VIDEOGAME -- Star Fox Command: We've always loved this space shooter about a furry Top Gun, his pimped-out jet, and some very nasty villains. We love it even more now that it's available for the Nintendo DS. The one-person game is spaceship-blastin' fun, but we really dig the multiplayer, where a menagerie of pilots participates in an eye-poppin' free-for-all via wi-fi. It gives new meaning to the word dogfight.

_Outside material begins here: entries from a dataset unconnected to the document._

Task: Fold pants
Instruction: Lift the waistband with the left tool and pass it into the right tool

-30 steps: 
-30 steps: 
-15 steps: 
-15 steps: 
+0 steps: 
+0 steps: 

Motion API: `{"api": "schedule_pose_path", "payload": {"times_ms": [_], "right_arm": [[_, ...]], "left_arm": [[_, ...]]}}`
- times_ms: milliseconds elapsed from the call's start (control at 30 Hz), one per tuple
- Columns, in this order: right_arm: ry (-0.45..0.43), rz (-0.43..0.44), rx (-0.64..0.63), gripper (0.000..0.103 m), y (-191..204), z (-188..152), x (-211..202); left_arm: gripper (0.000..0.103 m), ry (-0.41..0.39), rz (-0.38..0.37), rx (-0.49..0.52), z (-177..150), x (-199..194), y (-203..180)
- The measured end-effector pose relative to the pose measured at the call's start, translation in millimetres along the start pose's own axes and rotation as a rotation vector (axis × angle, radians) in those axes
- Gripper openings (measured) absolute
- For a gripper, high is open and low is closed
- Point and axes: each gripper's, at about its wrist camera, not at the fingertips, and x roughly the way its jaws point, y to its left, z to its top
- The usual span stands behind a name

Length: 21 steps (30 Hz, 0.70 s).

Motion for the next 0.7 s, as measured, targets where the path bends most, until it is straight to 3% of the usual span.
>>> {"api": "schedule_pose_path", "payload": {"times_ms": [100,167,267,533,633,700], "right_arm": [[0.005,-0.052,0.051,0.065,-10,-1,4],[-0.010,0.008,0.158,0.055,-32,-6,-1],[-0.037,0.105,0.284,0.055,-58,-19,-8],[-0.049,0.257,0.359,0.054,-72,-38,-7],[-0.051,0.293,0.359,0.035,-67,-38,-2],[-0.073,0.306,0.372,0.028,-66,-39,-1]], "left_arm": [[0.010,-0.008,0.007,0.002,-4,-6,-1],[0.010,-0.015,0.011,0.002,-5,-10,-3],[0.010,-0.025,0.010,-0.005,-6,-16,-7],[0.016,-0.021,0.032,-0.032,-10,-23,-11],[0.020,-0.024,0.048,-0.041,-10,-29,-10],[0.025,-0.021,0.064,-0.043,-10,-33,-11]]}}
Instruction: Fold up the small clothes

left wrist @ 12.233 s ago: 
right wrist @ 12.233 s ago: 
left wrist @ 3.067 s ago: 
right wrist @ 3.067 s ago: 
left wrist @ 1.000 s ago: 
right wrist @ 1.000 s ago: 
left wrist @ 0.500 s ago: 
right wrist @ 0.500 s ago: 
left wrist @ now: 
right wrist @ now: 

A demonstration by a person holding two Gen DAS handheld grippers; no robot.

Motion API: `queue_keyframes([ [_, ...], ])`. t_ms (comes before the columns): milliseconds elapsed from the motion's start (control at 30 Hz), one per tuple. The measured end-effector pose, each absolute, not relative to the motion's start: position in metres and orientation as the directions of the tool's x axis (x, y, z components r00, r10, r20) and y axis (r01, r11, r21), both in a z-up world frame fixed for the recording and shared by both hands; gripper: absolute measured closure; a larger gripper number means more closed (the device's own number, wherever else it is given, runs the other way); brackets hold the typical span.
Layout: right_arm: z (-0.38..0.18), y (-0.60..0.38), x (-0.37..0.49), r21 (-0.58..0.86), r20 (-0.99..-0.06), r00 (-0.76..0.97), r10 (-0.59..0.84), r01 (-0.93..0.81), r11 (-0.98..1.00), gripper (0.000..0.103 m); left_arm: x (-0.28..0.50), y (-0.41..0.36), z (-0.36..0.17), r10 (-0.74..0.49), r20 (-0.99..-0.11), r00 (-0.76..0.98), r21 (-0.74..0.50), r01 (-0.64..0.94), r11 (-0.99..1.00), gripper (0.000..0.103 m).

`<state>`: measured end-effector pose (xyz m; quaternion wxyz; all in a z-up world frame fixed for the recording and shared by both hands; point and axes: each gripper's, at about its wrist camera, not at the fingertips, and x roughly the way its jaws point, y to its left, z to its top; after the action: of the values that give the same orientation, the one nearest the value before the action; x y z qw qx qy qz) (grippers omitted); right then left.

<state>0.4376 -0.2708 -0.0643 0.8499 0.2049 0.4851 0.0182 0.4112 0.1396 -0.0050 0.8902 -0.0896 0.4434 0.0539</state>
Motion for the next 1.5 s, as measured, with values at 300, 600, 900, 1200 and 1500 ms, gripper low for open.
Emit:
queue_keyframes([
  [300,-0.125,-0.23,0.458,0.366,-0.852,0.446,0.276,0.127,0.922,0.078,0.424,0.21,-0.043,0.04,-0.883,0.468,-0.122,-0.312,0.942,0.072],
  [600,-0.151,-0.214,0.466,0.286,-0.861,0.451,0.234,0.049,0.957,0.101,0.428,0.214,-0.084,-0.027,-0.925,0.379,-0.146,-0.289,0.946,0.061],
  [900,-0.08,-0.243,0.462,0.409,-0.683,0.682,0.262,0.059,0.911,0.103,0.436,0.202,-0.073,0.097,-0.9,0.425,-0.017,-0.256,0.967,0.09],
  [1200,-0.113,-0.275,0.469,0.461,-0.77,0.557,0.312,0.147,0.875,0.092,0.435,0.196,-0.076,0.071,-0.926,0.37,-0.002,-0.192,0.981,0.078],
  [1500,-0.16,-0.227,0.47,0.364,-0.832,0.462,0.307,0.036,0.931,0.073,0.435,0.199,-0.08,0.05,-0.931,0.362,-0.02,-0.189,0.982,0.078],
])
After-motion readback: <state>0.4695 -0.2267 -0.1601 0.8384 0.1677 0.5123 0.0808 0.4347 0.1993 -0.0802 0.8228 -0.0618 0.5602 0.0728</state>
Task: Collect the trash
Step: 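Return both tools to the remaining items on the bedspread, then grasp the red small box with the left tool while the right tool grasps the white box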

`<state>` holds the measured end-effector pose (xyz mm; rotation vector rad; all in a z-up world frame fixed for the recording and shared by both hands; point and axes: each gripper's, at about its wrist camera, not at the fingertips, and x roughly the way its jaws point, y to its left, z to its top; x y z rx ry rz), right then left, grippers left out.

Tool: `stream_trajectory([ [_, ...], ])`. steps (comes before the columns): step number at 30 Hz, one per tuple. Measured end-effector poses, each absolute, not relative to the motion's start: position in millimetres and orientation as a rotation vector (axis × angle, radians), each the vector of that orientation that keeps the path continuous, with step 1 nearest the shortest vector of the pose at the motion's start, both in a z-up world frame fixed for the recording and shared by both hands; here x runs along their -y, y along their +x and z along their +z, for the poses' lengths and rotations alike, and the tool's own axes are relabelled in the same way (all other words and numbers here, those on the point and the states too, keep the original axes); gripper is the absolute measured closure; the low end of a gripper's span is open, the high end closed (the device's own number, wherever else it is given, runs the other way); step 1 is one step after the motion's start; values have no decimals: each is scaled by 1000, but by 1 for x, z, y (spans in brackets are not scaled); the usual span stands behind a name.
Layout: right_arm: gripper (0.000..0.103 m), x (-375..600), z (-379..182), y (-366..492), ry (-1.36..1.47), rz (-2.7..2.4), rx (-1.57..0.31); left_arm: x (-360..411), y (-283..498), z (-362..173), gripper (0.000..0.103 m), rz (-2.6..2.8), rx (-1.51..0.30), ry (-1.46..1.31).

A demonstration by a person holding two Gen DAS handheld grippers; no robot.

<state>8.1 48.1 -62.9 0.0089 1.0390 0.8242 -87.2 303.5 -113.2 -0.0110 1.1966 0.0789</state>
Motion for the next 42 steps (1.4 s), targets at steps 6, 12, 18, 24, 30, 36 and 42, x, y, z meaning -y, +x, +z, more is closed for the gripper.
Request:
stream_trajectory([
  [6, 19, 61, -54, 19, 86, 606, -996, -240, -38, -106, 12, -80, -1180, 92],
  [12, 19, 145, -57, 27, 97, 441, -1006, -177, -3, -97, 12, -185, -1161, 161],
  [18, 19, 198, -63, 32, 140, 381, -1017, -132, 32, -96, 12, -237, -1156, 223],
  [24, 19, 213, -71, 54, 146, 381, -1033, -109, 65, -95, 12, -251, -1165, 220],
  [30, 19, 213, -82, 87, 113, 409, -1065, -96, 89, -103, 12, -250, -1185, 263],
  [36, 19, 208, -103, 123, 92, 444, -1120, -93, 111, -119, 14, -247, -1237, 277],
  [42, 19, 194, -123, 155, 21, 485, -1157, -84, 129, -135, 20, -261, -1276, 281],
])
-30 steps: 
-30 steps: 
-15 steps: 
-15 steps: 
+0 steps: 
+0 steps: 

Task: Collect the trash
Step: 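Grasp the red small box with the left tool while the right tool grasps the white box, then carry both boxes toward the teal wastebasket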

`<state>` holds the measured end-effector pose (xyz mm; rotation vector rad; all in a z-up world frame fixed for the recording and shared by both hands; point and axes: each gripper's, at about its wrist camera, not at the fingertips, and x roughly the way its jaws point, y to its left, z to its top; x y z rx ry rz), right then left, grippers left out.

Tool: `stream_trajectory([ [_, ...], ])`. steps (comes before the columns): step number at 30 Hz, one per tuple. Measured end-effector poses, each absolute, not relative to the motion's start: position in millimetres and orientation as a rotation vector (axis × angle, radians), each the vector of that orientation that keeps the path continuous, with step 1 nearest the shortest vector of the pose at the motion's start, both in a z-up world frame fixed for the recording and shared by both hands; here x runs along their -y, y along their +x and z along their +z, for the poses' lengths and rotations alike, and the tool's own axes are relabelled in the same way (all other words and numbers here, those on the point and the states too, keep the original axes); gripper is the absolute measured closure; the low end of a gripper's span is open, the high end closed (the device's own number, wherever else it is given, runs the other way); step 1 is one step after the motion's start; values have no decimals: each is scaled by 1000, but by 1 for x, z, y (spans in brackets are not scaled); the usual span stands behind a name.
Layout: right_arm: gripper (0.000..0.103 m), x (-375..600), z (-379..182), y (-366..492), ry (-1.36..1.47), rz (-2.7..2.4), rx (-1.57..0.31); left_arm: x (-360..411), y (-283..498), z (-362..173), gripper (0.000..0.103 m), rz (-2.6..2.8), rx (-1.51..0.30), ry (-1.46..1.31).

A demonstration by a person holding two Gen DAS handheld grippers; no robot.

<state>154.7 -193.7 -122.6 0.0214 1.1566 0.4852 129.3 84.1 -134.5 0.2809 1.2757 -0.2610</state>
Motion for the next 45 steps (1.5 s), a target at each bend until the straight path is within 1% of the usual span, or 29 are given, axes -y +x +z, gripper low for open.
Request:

CD -- Sublime Deluxe Edition: This SoCal band has been reissued so many times over the past decade, it's tempting to ignore this latest cash-in. But this expanded version of Sublime's 1996 major-label debut is worth buying for the second disc, which features 15 bonus tracks, including alternate and acoustic versions of all the hits. Sublime indeed.

COURTESY FLUSH, PLEASE -- Two and a Half Men: This Charlie Sheen shitcom is always torturous viewing. What makes Monday's episode (airing at 9 p.m. on CBS) even more excruciating is an appearance by Aerosmith's Steven Tyler, who looks totally fey. Dude looks like an old lady.